Da qui la giravolta. Il ddl approvato in giunta prevede che “in caso di mancata approvazione entro il 30 giugno” della nuova legge che reintroduce le province, vengano bloccate le elezioni nei Liberi consorzi e si vada avanti coi commissari fino al 30 settembre 2024. Per un altro anno abbondante, in pratica. Così da garantire all’Ars un cuscinetto ragionevole per approvare la nuova norma, sperando che Roma non la impugni (c’è sempre la Delrio da abrogare, anche se per gli addetti ai lavori si tratta di una cosuzza secondaria).
Schifani, in questo comparto, si conferma l’incerto prosecutore dell’opera di Crocetta, che decise di abolire gli enti d’area vasta ma di non rimpiazzarli praticamente mai.
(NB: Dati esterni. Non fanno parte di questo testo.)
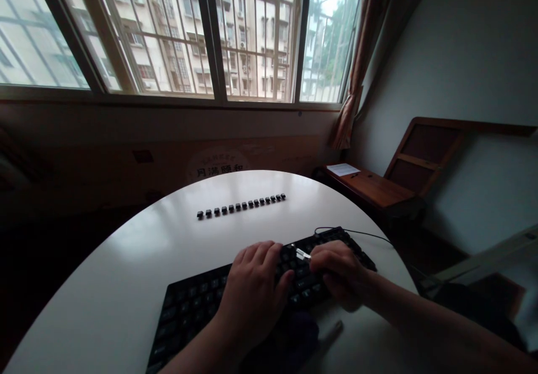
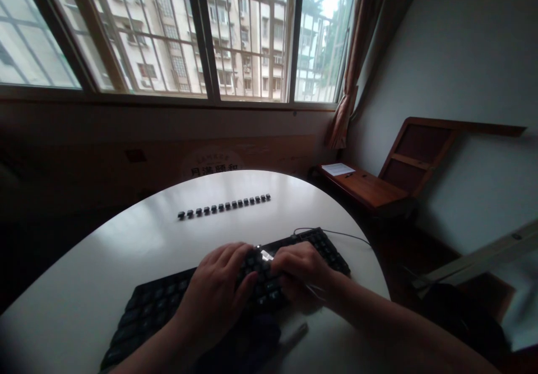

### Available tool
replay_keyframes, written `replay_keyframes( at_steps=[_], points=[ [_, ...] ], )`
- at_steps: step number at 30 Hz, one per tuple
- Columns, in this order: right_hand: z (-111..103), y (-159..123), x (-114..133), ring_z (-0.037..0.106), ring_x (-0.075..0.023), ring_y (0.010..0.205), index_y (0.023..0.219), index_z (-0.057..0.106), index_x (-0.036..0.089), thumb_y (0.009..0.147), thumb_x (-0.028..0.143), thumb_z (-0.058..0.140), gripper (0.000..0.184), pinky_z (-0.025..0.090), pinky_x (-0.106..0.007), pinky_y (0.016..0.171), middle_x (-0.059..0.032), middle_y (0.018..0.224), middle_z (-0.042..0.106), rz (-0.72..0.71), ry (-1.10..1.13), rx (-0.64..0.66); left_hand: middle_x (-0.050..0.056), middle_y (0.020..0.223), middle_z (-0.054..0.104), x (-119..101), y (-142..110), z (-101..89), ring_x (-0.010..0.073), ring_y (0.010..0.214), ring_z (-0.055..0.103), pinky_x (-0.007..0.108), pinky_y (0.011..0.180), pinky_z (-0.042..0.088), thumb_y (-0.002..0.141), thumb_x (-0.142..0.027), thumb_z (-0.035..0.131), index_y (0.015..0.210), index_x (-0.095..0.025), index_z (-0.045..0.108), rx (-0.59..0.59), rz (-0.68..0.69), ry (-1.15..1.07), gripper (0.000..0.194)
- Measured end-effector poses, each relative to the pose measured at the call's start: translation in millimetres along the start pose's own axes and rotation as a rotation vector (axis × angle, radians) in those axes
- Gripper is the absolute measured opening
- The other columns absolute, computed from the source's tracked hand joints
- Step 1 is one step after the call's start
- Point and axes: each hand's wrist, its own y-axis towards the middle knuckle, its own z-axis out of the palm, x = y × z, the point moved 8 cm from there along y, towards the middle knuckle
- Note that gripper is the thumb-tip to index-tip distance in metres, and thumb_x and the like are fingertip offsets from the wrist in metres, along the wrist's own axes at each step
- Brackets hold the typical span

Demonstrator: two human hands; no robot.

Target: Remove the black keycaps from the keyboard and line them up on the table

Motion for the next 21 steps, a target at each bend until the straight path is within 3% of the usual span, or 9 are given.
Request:
replay_keyframes(
  at_steps=[5, 8, 13, 17, 19, 21],
  points=[
    [3.6, 8.6, 27.4, 0.053, -0.0092, 0.055, 0.083, 0.053, 0.02, 0.098, 0.026, 0.039, 0.021, 0.04, -0.022, 0.057, 0.0004, 0.066, 0.057, -0.211, -0.04, 0.007, 0.008, 0.103, 0.064, -15.1, -3.4, -7.2, 0.0233, 0.092, 0.058, 0.04, 0.081, 0.049, 0.094, -0.029, 0.043, 0.104, -0.019, 0.054, -0.04, 0.138, -0.191, 0.017],
    [4.3, 10.7, 30.9, 0.052, -0.0078, 0.055, 0.083, 0.051, 0.019, 0.099, 0.024, 0.039, 0.021, 0.038, -0.02, 0.055, 0.0012, 0.067, 0.057, -0.282, -0.067, -0.02, 0.005, 0.091, 0.063, -12.0, -2.9, -2.7, 0.0211, 0.082, 0.057, 0.035, 0.072, 0.047, 0.095, -0.028, 0.04, 0.091, -0.02, 0.052, -0.023, 0.12, -0.228, 0.015],
    [-2.9, 8.5, 25.8, 0.044, -0.0105, 0.052, 0.082, 0.05, 0.02, 0.091, 0.023, 0.036, 0.017, 0.033, -0.024, 0.052, 0.0016, 0.063, 0.048, -0.228, -0.132, -0.129, 0.004, 0.083, 0.061, 1.6, -0.7, -0.7, 0.0205, 0.076, 0.057, 0.032, 0.066, 0.044, 0.096, -0.03, 0.036, 0.084, -0.021, 0.05, -0.027, -0.014, -0.229, 0.02],
    [-18.1, 3.3, 18.2, 0.051, -0.0178, 0.074, 0.09, 0.055, 0.019, 0.084, 0.021, 0.04, 0.016, 0.041, -0.032, 0.065, -0.0058, 0.083, 0.051, -0.147, -0.274, -0.271, 0.004, 0.082, 0.061, 9.1, -1.0, -0.6, 0.0206, 0.075, 0.057, 0.032, 0.064, 0.043, 0.097, -0.034, 0.032, 0.084, -0.021, 0.049, -0.027, -0.072, -0.263, 0.026],
    [-18.2, 3.3, 13.5, 0.053, -0.0212, 0.088, 0.099, 0.058, 0.019, 0.084, 0.017, 0.041, 0.023, 0.044, -0.036, 0.074, -0.0097, 0.098, 0.053, -0.116, -0.315, -0.257, 0.004, 0.083, 0.061, 8.6, -1.9, 1.0, 0.0204, 0.075, 0.057, 0.032, 0.064, 0.043, 0.097, -0.035, 0.032, 0.085, -0.021, 0.049, -0.013, -0.063, -0.272, 0.025],
    [-12.3, 3.9, 9.0, 0.054, -0.0186, 0.086, 0.106, 0.058, 0.019, 0.086, 0.015, 0.039, 0.028, 0.045, -0.033, 0.073, -0.0089, 0.1, 0.054, -0.114, -0.275, -0.193, 0.004, 0.085, 0.061, 5.0, -2.8, 3.1, 0.0202, 0.077, 0.058, 0.032, 0.066, 0.044, 0.097, -0.035, 0.033, 0.086, -0.021, 0.05, 0.011, -0.032, -0.289, 0.025]
  ],
)
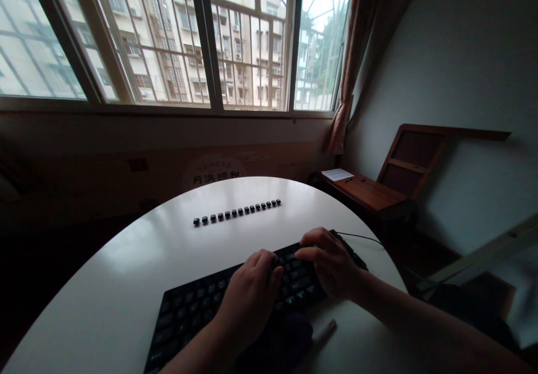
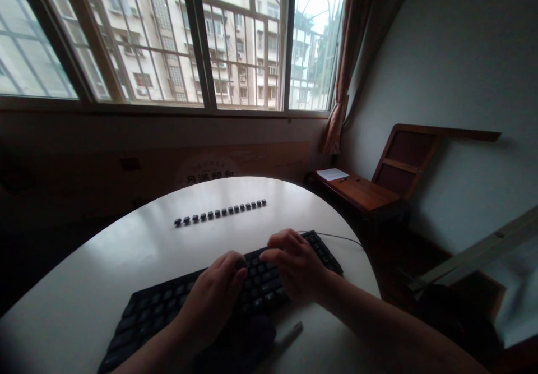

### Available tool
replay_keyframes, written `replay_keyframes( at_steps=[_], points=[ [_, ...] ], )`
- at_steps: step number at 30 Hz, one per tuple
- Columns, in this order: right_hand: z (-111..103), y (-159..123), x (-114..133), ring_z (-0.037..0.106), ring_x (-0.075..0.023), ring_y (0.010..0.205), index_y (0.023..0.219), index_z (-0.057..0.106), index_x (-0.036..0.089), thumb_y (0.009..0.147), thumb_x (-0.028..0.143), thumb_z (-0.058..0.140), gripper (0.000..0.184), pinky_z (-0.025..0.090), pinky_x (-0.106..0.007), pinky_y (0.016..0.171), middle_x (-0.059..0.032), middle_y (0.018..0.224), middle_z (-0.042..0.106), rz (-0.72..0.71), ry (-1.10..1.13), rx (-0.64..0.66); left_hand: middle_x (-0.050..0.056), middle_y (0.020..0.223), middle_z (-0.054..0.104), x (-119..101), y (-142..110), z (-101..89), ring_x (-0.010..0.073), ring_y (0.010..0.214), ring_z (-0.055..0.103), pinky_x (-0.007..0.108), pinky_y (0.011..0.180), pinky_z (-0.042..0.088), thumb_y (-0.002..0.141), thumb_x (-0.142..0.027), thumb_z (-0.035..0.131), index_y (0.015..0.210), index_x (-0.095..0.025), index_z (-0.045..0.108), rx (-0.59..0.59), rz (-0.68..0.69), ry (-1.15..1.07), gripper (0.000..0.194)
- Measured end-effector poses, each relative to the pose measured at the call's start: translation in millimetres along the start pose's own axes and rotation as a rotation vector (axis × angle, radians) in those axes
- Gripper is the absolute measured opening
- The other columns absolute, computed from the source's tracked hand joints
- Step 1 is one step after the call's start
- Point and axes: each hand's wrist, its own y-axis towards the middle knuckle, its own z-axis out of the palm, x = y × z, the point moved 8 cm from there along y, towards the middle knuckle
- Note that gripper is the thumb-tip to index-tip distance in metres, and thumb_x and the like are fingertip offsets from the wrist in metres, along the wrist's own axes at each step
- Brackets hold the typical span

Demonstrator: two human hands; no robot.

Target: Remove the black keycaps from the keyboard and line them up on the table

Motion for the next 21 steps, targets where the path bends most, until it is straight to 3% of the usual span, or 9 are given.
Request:
replay_keyframes(
  at_steps=[5, 11, 16, 21],
  points=[
    [17.6, -5.6, -4.4, 0.052, -0.0109, 0.065, 0.117, 0.057, 0.021, 0.089, 0.02, 0.049, 0.029, 0.04, -0.023, 0.056, -0.0039, 0.089, 0.057, -0.009, 0.016, 0.08, 0.004, 0.086, 0.061, -7.2, -0.1, 4.0, 0.02, 0.077, 0.058, 0.032, 0.067, 0.044, 0.098, -0.038, 0.035, 0.086, -0.02, 0.051, 0.04, 0.072, -0.025, 0.026],
    [22.3, -5.7, -3.1, 0.055, -0.0099, 0.065, 0.104, 0.064, 0.021, 0.09, 0.028, 0.059, 0.016, 0.041, -0.021, 0.057, -0.0025, 0.082, 0.059, -0.032, -0.004, 0.059, 0.004, 0.087, 0.061, -11.1, 0.4, 8.1, 0.0187, 0.077, 0.058, 0.03, 0.068, 0.045, 0.096, -0.03, 0.041, 0.086, -0.02, 0.052, 0.061, 0.113, -0.018, 0.018],
    [20.7, -3.5, -0.3, 0.057, -0.0101, 0.067, 0.109, 0.063, 0.021, 0.09, 0.033, 0.063, 0.022, 0.044, -0.02, 0.059, -0.0029, 0.084, 0.061, -0.031, 0.002, 0.033, 0.004, 0.089, 0.063, -12.3, -0.4, 11.9, 0.0197, 0.081, 0.059, 0.031, 0.07, 0.046, 0.094, -0.028, 0.046, 0.087, -0.02, 0.053, 0.059, 0.118, 0.025, 0.014],
    [24.7, -5.4, 5.3, 0.058, -0.0106, 0.069, 0.109, 0.064, 0.02, 0.091, 0.028, 0.061, 0.02, 0.044, -0.021, 0.06, -0.0033, 0.085, 0.062, -0.055, 0.011, 0.048, 0.005, 0.094, 0.064, -10.6, -0.6, 13.7, 0.0204, 0.085, 0.06, 0.033, 0.075, 0.048, 0.093, -0.023, 0.047, 0.087, -0.019, 0.055, 0.107, 0.059, 0.039, 0.011]
  ],
)
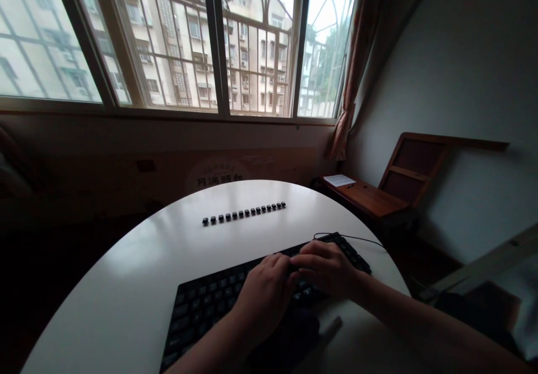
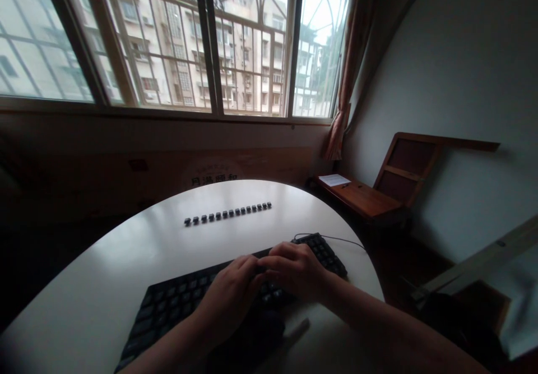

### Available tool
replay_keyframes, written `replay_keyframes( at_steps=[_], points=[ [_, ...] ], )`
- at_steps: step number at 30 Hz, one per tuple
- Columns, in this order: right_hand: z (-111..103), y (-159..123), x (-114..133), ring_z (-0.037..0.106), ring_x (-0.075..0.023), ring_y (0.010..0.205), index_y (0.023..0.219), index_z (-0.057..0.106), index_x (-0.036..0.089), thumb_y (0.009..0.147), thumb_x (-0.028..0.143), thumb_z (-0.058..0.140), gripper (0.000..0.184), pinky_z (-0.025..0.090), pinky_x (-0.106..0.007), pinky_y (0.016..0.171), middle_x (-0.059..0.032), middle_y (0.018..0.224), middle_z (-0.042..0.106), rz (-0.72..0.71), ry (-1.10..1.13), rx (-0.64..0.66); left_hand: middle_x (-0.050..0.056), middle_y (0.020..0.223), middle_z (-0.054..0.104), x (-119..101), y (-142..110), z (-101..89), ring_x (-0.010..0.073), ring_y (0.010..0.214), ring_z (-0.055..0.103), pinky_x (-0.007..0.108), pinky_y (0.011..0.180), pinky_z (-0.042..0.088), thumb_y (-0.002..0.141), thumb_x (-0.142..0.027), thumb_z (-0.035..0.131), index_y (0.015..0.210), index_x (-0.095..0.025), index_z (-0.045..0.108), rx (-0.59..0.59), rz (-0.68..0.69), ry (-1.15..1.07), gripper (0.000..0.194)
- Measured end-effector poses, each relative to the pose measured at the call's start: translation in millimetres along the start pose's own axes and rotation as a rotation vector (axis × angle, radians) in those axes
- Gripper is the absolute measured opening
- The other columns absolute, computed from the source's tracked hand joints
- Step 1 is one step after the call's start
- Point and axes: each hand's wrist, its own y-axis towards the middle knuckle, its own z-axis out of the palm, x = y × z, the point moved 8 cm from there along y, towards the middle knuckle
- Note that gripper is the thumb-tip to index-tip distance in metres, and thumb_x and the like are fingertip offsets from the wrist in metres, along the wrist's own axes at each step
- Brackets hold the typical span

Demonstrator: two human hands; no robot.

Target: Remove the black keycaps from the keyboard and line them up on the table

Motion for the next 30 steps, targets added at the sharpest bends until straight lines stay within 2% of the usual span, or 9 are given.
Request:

Gli attuali carrozzoni, che i commissari portano avanti da dieci anni, non s’è capito quale missione abbiano. Ma è la Sicilia, bellezza: qui nulla è più definitivo del transitorio. Potevano fare eccezione le province? Giammai…
Piccola nota a margine: l’assessore agli Enti locali, Andrea Messina, spera che l’Ars si spicci e approvi la norma entro giugno. Se così fosse, però, non si arriverebbe mai a votare per l’autunno: servono i tempi tecnici per la riscrittura dei collegi e tutta una serie d’operazioni non scontate. Se ne parlerà non prima della prossima primavera. Viva i commissari.